[Exercise] Only one stretch of the data is wanted: the line containing "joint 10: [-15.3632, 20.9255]", the line containing "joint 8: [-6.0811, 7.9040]", and every line between them, copied exactly.

--- --- ---

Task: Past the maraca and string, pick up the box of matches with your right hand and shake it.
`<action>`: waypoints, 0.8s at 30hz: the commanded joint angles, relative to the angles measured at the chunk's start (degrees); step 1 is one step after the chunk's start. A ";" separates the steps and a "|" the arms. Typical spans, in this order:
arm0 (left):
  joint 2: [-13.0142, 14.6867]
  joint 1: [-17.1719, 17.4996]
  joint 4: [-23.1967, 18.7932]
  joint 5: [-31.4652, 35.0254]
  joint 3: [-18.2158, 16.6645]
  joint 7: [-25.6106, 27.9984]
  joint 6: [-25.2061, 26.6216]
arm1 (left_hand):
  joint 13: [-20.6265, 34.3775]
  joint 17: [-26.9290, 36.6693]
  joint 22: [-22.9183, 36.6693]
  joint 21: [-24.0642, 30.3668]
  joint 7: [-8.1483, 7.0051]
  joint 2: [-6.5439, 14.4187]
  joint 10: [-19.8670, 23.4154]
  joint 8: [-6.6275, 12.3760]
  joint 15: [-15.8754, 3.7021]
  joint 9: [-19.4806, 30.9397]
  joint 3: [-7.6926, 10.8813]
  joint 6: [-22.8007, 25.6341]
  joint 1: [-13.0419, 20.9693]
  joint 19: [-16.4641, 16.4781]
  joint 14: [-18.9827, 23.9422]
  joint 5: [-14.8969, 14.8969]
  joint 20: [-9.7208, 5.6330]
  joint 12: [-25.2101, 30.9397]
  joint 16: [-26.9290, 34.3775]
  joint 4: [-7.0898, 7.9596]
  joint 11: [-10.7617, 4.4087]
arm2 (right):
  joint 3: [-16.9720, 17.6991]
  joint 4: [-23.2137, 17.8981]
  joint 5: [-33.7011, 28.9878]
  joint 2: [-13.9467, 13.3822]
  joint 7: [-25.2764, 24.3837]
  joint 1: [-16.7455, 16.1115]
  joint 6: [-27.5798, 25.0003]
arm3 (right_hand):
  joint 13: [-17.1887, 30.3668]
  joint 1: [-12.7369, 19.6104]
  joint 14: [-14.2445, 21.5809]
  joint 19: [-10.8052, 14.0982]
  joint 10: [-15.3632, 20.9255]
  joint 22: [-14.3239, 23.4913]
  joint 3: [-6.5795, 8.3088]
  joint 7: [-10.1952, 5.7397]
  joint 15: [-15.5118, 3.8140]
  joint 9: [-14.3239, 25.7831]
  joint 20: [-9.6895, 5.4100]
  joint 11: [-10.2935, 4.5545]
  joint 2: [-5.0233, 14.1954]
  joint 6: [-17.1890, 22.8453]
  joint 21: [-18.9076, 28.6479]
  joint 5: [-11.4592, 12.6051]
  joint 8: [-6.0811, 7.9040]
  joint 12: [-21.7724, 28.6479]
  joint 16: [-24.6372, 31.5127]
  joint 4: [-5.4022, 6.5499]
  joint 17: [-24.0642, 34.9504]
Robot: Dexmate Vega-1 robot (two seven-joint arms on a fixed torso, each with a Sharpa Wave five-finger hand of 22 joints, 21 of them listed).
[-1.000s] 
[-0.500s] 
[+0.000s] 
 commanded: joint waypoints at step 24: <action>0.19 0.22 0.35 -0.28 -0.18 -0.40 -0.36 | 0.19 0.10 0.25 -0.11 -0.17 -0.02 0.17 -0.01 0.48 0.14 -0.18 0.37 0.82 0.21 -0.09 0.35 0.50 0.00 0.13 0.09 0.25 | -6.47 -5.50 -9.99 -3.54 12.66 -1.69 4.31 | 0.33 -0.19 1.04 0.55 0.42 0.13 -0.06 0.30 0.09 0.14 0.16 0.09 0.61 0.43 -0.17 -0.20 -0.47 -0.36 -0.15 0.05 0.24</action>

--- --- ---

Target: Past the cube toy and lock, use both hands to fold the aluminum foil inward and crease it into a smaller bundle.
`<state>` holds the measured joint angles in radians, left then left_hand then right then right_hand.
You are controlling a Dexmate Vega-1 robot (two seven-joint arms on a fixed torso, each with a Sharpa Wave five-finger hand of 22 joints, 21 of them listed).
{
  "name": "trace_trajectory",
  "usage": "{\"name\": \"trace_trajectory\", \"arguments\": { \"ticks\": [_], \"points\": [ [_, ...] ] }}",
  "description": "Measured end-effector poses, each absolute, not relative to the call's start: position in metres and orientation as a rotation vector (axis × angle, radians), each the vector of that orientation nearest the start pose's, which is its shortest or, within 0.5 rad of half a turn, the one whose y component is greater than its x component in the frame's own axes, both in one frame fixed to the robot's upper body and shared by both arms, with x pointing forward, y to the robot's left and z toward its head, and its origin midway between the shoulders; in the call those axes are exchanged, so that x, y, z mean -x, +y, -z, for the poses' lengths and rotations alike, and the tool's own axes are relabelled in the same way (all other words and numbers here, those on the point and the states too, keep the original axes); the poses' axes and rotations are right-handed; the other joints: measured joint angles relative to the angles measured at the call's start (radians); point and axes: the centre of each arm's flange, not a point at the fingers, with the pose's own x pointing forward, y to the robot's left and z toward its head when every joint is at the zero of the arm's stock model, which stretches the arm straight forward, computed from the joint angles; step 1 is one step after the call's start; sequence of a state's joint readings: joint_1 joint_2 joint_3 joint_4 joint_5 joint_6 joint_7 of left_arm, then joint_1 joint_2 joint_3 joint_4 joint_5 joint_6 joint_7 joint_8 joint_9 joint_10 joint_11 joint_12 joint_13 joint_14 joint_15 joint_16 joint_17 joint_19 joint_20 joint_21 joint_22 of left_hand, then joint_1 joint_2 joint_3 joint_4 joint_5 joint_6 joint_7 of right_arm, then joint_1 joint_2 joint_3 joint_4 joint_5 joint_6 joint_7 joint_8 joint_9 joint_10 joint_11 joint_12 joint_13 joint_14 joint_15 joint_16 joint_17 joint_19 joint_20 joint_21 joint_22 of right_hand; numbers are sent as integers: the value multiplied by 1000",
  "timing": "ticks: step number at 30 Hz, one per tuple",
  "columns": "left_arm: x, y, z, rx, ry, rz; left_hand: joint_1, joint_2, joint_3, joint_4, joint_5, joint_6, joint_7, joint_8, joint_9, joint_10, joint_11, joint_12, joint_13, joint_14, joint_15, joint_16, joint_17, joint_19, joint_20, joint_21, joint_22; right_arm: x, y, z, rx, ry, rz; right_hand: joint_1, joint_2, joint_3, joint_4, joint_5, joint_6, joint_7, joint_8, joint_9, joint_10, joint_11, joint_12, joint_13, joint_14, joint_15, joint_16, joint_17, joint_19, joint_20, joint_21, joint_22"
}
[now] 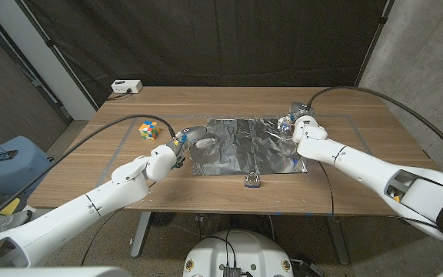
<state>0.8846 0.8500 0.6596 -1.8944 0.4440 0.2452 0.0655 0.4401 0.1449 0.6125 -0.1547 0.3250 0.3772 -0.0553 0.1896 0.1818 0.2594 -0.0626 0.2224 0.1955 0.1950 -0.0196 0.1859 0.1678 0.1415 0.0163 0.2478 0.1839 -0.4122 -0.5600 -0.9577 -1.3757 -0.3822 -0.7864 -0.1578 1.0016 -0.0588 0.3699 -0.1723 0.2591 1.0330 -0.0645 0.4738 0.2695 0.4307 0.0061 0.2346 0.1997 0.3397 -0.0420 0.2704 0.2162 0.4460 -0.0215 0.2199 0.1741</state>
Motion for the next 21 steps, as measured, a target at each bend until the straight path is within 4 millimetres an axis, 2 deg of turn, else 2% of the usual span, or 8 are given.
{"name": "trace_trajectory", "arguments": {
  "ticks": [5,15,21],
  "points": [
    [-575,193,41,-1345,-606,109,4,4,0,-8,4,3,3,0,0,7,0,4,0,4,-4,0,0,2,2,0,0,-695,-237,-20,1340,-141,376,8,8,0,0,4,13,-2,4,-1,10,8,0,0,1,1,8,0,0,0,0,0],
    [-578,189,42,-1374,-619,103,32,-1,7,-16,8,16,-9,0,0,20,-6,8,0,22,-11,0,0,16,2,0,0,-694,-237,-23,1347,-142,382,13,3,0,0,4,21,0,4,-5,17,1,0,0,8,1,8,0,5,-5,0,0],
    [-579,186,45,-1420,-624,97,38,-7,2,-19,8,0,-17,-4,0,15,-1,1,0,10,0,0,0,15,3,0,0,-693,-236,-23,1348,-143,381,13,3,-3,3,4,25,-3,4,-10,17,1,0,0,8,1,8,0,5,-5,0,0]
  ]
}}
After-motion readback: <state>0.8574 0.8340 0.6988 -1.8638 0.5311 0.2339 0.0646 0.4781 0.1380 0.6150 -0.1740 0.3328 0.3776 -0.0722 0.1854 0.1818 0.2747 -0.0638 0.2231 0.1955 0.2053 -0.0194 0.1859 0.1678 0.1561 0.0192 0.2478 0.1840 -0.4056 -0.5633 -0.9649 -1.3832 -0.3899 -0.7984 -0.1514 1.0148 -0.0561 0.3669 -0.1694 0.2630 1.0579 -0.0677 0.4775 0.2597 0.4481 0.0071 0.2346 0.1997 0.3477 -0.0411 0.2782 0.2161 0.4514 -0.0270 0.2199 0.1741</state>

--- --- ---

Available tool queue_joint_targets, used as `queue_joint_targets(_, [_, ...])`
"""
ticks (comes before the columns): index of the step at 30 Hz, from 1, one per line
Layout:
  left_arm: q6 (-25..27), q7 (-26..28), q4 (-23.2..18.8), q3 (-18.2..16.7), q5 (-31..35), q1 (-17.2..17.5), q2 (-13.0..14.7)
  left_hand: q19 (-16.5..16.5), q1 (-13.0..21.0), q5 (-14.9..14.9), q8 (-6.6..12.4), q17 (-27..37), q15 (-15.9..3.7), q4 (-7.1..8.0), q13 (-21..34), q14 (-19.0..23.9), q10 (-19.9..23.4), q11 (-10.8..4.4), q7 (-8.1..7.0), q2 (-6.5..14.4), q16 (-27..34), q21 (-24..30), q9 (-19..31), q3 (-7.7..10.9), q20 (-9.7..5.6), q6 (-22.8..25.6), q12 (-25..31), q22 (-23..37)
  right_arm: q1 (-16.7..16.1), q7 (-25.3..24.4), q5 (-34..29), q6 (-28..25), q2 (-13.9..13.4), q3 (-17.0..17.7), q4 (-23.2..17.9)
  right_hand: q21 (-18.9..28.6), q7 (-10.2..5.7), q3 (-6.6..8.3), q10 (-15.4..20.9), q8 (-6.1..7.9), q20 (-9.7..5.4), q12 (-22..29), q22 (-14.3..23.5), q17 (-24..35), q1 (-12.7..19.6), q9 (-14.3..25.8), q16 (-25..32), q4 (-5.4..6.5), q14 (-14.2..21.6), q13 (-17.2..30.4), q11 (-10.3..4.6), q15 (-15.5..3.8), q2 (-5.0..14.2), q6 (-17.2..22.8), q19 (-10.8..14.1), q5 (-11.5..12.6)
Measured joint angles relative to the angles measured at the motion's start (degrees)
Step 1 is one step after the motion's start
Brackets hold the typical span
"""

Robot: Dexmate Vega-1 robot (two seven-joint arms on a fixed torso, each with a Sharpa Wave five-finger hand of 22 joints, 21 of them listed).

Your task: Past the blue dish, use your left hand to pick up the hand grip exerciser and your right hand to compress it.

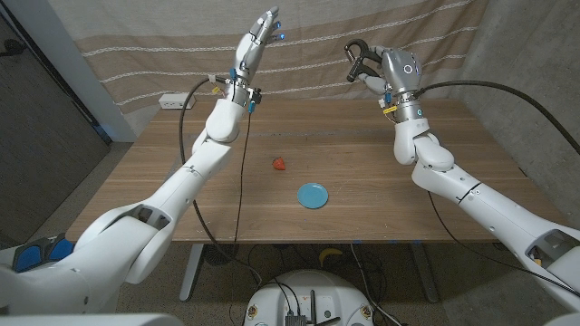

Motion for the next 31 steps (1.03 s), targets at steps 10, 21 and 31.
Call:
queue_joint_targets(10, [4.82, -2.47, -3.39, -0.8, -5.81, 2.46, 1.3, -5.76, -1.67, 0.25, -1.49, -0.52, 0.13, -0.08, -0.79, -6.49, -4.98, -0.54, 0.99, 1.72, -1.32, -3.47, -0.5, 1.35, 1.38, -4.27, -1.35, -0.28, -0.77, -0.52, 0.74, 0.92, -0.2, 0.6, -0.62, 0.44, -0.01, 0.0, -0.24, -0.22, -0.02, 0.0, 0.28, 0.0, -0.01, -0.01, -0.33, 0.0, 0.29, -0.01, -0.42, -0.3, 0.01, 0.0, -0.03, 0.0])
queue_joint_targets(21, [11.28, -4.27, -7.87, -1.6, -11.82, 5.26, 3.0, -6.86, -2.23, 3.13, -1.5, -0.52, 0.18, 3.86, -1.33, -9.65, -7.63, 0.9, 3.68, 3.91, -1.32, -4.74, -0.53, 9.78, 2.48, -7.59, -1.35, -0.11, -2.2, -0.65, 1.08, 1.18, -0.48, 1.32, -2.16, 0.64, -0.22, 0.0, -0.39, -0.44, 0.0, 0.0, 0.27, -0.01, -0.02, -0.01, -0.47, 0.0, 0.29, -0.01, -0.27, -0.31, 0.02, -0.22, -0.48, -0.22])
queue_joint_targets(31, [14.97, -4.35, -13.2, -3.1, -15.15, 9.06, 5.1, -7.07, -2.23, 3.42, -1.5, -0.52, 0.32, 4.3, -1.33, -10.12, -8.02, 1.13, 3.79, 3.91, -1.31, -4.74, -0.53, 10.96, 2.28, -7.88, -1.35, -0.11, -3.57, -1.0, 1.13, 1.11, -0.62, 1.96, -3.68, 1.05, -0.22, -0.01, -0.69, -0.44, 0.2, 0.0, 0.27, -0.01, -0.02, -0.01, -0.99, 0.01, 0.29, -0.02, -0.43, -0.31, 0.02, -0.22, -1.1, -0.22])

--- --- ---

[Written solution]
  joint 10: [-15.3632, 20.9255]
  joint 22: [-14.3239, 23.4913]
  joint 3: [-6.5795, 8.3088]
  joint 7: [-10.1952, 5.7397]
  joint 15: [-15.5118, 3.8140]
  joint 9: [-14.3239, 25.7831]
  joint 20: [-9.6895, 5.4100]
  joint 11: [-10.2935, 4.5545]
  joint 2: [-5.0233, 14.1954]
  joint 6: [-17.1890, 22.8453]
  joint 21: [-18.9076, 28.6479]
  joint 5: [-11.4592, 12.6051]
  joint 8: [-6.0811, 7.9040]

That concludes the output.